When I read this, it struck me that this is what I've been trying to articulate, but haven't been able to do so. And I'm not the only one- so many people in the group who read this had the same reaction.

As I've mentioned before, I'm very lucky to have a mild case of narcolepsy. I do have disordered sleep, insomnia,  and excessive daytime sleepiness and I believe I've had sleep inertia in the past, but I've been able to regulate it through a mindful diet. I don't have hallucinations, sleep paralysis, or cataplexy, but I know this could change, and I'm praying it doesn't. So far, the one stimulant I tried didn't work. I don't know if other stimulants will work. I haven't tried the nighttime meds to help me sleep better, and I'm not sure I want to. All these meds come with side effects, may not work, or may lose their efficacy after being taken for awhile. And lets not even talk about how much they all cost.

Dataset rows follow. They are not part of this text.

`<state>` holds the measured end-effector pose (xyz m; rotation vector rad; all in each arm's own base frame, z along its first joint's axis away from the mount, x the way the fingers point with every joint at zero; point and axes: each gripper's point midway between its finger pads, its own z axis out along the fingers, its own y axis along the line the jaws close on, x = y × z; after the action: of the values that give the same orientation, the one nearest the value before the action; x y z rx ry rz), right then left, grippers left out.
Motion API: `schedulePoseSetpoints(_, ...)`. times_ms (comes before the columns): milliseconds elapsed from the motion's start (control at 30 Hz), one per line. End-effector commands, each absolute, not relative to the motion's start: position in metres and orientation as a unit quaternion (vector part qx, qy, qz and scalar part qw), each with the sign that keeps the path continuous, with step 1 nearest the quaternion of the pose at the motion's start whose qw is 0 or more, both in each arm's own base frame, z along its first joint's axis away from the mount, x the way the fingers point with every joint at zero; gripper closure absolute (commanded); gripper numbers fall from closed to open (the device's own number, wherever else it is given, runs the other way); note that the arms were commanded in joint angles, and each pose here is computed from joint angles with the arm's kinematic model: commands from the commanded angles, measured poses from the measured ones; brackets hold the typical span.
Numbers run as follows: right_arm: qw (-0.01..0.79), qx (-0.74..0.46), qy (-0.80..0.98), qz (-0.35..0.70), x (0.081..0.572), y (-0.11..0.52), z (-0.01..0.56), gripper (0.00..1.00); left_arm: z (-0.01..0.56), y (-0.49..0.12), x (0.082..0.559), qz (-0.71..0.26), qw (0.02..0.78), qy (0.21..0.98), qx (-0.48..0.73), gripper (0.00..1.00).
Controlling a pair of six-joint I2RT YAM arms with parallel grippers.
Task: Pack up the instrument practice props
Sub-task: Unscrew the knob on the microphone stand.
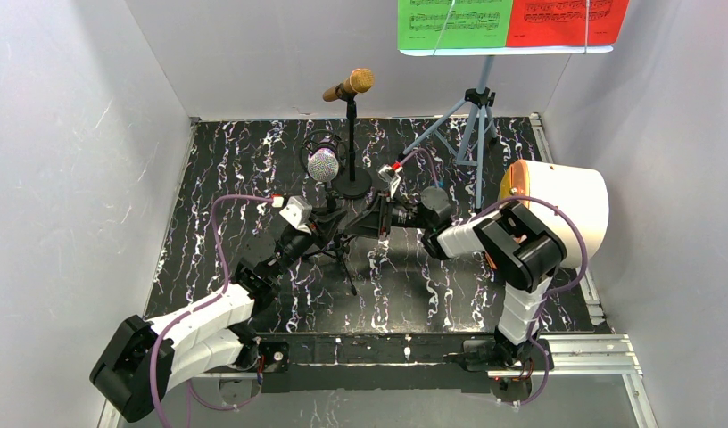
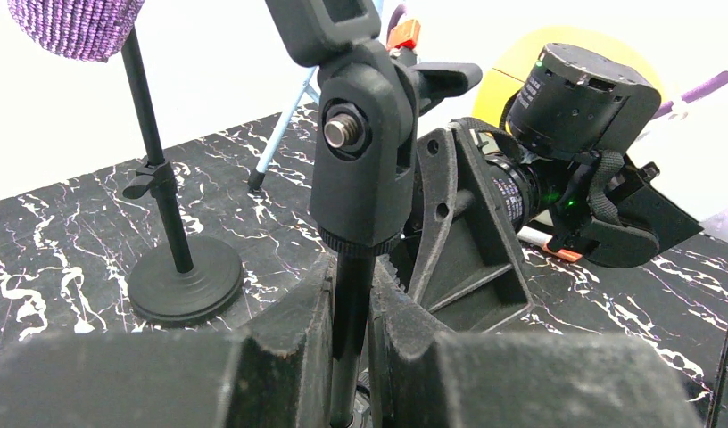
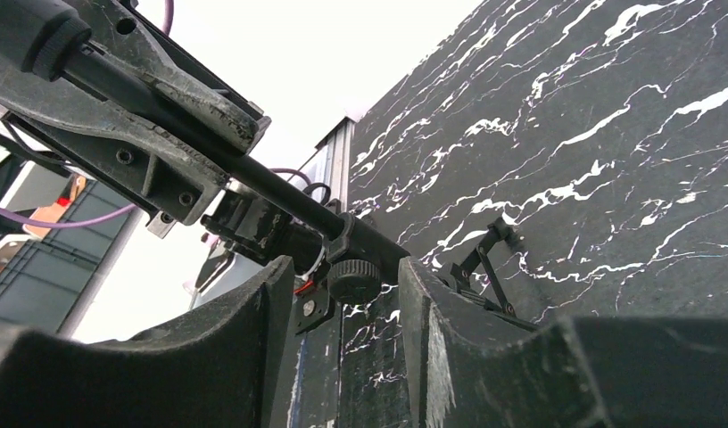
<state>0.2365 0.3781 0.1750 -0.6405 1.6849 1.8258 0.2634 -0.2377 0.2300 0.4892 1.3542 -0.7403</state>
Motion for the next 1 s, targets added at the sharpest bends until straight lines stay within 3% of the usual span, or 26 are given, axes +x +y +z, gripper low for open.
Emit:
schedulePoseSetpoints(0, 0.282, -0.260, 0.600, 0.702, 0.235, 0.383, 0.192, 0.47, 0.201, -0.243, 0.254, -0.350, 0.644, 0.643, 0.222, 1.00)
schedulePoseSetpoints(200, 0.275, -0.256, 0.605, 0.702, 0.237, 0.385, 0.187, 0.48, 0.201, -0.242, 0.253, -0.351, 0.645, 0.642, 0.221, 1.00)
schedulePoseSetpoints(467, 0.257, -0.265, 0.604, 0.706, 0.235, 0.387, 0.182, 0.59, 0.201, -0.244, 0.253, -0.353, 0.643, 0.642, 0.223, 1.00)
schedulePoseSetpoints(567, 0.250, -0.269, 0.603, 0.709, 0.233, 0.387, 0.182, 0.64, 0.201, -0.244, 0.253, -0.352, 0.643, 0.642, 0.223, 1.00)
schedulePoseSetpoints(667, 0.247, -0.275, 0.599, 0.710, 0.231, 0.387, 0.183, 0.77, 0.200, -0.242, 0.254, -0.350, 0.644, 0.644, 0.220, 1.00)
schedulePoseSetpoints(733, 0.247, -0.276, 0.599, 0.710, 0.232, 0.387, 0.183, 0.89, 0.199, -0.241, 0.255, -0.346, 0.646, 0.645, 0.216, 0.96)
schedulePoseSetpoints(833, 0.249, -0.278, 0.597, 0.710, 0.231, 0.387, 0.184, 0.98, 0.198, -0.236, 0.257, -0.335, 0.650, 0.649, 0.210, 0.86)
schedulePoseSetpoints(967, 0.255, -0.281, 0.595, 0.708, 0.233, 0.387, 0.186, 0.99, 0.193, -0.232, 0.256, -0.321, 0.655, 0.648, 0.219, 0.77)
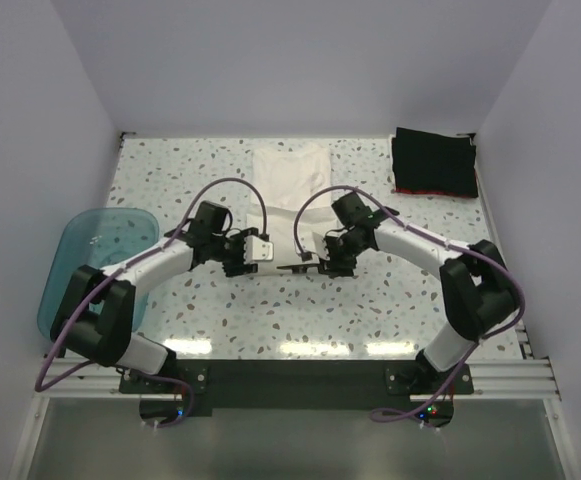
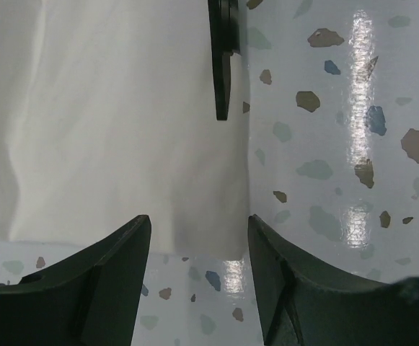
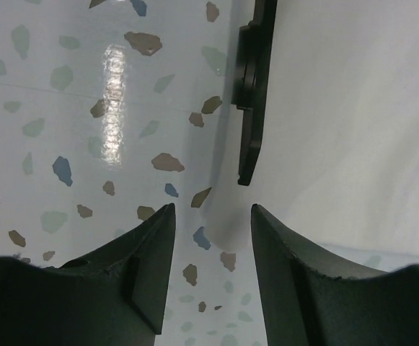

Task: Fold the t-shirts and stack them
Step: Fold the tshirt

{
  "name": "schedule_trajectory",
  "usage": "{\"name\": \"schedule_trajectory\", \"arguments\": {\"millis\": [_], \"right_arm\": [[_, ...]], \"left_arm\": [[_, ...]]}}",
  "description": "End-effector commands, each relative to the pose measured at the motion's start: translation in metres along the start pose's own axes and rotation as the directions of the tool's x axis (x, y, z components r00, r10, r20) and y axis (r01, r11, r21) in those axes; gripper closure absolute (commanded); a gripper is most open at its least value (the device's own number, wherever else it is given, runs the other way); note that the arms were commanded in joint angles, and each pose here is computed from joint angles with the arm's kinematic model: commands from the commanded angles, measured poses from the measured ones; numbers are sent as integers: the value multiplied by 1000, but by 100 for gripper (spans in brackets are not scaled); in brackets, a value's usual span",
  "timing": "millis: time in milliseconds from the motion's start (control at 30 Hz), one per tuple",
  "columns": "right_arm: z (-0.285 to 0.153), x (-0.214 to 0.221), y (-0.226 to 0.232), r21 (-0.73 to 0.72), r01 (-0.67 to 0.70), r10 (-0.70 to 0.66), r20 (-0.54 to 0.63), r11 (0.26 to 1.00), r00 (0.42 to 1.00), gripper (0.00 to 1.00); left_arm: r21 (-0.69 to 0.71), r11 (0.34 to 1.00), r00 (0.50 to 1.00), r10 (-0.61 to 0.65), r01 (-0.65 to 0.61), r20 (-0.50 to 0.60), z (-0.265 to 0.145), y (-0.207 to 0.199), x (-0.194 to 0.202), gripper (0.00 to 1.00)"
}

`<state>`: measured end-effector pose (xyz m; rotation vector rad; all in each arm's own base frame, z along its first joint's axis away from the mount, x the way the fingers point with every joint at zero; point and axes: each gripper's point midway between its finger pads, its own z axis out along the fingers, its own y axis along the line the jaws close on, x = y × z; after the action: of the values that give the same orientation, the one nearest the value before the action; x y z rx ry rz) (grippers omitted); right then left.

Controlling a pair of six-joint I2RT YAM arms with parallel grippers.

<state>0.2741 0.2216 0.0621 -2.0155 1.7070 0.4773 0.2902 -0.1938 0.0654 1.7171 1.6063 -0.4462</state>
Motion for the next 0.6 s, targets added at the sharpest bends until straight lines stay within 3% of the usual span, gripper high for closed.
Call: {"name": "schedule_trajectory", "arguments": {"millis": [0, 367, 467, 567], "right_arm": [[9, 5, -3, 22, -18, 18, 9, 1000, 1000, 50], [39, 27, -5, 30, -9, 10, -42, 1000, 999, 57], [40, 28, -5, 31, -3, 5, -49, 1000, 999, 64], [41, 34, -4, 37, 1, 1, -72, 999, 997, 74]], "left_arm": [[-11, 1000, 1000, -5, 5, 10, 1, 2, -2, 39], [71, 997, 999, -38, 41, -37, 26, -18, 19, 38], [97, 994, 997, -40, 46, -58, 29, -29, 26, 39], [105, 993, 996, -39, 47, -81, 28, -34, 32, 48]]}}
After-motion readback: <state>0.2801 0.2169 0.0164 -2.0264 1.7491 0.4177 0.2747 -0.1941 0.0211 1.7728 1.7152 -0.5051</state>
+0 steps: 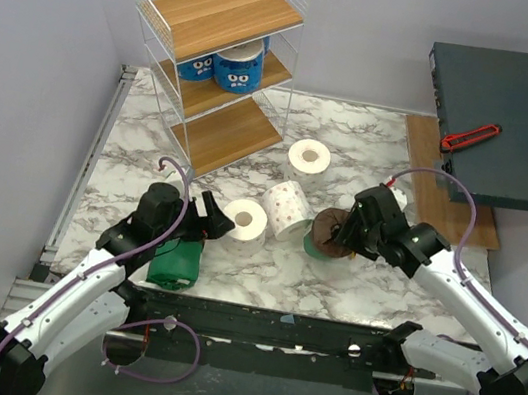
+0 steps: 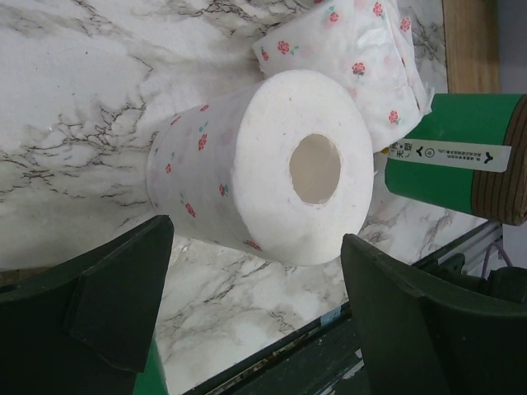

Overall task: Place and organize the paper towels onto the shelf
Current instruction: Pick up the paper towel from the center of the board, then place the paper towel on the shelf.

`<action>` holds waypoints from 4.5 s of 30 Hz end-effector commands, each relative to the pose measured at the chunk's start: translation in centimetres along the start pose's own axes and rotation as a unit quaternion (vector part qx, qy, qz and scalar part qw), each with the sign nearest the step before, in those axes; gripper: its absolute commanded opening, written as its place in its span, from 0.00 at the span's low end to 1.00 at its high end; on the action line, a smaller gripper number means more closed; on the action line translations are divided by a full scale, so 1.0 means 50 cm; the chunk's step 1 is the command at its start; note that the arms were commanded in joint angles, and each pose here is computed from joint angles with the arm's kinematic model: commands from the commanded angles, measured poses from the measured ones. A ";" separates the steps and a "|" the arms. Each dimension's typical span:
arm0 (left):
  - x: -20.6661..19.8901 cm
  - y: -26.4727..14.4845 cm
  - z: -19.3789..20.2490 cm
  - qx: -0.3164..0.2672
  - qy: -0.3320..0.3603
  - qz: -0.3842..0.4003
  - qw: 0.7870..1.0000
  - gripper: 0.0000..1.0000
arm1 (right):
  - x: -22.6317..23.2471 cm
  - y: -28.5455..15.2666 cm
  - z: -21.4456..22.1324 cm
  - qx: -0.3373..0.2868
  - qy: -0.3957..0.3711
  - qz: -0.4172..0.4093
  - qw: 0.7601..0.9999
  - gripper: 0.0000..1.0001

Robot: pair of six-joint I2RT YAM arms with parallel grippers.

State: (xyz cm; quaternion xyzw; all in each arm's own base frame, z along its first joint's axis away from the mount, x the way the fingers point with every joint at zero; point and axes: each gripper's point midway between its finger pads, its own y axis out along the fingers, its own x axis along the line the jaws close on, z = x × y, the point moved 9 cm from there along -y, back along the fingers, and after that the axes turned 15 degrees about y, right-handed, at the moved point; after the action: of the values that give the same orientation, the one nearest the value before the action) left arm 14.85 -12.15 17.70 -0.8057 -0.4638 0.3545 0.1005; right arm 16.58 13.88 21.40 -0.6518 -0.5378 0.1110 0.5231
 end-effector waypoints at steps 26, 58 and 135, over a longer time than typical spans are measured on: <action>-0.099 -0.165 -0.137 -0.282 -0.023 0.124 0.951 0.93 | 0.193 -0.217 -0.022 0.070 -0.092 -0.561 0.820 0.53; -0.204 -0.279 -0.145 -0.340 0.049 0.431 0.834 0.99 | 0.240 -0.230 -0.032 0.133 0.055 -0.729 0.669 0.44; -0.334 -0.149 -0.190 -0.209 0.067 0.503 0.836 0.56 | 0.214 -0.150 0.002 0.138 0.047 -0.677 0.721 0.43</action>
State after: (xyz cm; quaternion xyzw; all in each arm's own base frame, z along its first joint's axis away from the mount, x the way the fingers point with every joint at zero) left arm 11.41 -19.21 36.07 -0.9464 -0.0815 0.1979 -0.2418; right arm 17.06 21.02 33.07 -0.0387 -0.7794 -0.2724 0.5630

That is one part she didn't mention: the financial aspect of narcolepsy. Many people go undiagnosed or misdiagnosed for years, despite many doctor visits (raises hand- it took almost 20 years to get my diagnosis). Doctor visits and testing are expensive. Medications are expensive, and insurance companies frequently decide that people don't need this more expensive one, they should take the cheaper one, even though it didn't work for them.

Schoolwork suffers when you can't stay awake long enough to study or to make it to class. Comprehending new material becomes a huge challenge. Once bright futures fade away with each sleepless night.

And what about jobs? Those of us with milder cases of narcolepsy are able to work (though I don't think I'd be able to hold down a desk job at this point, so I am very grateful for the flexible schedule that comes with being self-employed), but many with worse symptoms simply cannot hold a job. They are doomed to live out the rest of their lives at or below subsistence level, relying on disability and government handouts and praying that their medication will be covered. What kind of life is that?

Despite all this, I am glad to finally have a diagnosis. As she said in the last paragraph, it's such a blessing to know why I never seem to sleep well, why I'm always tired, why I'm so non-functional in the afternoons, why I used to wake up feeling like I had a hangover, despite never touching a drop of alcohol in my life (that would be the sleep inertia).

Knowing there's a reason for all this and that certain things won't ever change for the better has made it easier to re-evaluate what I expect to be able to do on any given day. I'm moving tasks around and changing things up, and it feels more productive. I'll write more about this when I've had a chance to try things out a bit more, but in the meantime, I do feel like things are looking up a bit.